14 帝都の異変
【side:???】
「これで上手くいくんだろうな? 避難の為とはいえ、こんなあばら家に連れてきおって」
帝都にある民家の一室。ともすれば、貧民に近い家の部屋において、太った男性はもうひとりの存在に疑問を投げる。

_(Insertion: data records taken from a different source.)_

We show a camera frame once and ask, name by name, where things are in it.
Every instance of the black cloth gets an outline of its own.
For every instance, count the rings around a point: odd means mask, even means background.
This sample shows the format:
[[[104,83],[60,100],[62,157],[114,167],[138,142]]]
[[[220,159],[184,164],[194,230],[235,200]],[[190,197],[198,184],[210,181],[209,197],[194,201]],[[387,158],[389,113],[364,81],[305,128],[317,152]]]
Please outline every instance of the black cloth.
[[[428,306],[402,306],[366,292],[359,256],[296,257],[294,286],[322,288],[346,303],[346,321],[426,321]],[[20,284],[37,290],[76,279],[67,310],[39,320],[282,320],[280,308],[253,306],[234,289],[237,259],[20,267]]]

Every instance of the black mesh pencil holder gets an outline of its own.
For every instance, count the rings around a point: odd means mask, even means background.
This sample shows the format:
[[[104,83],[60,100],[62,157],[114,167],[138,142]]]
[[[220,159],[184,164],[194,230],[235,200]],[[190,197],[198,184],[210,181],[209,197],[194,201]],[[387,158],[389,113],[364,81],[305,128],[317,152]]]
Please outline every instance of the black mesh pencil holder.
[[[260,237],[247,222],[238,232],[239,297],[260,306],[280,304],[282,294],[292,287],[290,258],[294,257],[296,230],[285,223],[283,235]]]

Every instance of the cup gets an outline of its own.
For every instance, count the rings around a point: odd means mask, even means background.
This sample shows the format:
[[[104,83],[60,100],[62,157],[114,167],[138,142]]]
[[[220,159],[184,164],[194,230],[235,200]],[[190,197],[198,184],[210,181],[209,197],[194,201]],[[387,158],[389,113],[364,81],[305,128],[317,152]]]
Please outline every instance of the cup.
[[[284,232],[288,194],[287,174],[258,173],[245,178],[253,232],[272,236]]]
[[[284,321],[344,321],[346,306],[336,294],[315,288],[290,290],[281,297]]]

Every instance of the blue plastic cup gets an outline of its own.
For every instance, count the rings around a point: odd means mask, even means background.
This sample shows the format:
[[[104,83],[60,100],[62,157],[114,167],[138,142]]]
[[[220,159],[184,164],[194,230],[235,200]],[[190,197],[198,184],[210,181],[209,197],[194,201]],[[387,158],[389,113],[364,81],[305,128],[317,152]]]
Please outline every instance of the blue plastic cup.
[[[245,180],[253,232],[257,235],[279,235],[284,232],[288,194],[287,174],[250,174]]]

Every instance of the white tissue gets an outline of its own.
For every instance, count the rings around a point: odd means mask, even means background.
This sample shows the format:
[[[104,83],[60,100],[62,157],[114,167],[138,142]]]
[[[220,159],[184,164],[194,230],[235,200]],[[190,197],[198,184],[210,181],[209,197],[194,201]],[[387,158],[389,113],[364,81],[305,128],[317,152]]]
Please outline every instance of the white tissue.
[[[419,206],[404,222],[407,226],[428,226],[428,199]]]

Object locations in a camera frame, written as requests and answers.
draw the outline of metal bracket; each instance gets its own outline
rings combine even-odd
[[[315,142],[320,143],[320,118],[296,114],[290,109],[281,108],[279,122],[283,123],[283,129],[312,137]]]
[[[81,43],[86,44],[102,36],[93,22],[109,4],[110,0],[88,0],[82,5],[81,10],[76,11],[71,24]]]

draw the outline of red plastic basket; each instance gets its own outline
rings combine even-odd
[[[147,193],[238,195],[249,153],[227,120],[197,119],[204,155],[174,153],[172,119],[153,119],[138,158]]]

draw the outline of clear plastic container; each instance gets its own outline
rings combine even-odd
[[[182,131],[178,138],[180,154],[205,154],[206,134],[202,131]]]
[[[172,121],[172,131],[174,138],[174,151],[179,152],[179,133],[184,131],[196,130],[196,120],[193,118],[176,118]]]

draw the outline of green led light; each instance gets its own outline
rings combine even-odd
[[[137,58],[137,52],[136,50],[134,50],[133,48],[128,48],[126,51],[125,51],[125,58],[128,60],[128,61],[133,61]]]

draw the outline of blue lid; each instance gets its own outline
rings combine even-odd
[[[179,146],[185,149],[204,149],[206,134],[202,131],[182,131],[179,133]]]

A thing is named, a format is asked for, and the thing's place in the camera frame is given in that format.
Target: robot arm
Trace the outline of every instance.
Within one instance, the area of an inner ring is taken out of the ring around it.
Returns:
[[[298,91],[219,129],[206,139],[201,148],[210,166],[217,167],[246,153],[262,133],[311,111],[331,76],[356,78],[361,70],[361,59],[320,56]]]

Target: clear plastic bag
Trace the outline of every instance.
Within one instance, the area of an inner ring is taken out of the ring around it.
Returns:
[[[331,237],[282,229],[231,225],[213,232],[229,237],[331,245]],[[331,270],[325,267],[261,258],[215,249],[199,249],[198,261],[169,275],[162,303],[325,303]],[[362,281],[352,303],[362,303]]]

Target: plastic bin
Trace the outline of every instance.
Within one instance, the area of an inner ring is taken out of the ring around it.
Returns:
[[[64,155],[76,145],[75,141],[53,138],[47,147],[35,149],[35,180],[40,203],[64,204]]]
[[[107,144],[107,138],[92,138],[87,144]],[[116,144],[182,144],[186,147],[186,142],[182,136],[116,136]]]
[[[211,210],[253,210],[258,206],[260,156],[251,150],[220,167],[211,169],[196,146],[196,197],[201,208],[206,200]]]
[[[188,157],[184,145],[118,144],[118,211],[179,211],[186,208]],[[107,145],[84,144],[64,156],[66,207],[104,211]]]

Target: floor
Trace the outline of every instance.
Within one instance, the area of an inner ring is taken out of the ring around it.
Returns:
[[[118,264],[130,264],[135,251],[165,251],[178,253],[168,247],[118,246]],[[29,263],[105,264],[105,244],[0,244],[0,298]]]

太った男性はそれなりの身分の服に身を包んでおり、帝国の貴族であることが伺えた。もうひとりは真っ黒いローブを頭から被っていて、その顔すらもわからない。その声質から男であろうということしか推測できなかった。
「はい。手筈通りですので。伯爵様の期待通り、もうじき始まるかと」
「ならばいいが。我らを迫害したあの皇帝……許すわけにはいかんからな」
伯爵と呼ばれた太った男性は木の窓から外を見る。その方向に帝都が誇る城があるが、ここからではその尖塔すら視界に入らない。
「しかし、本当によろしかったので? いくら自分たちが不当な扱いを受けたと言っても、民には関係のないことでは?」
男の質問に、伯爵は眉を吊り上げる。その顔は怒り心頭を表しており、伯爵は地団駄を踏んだ。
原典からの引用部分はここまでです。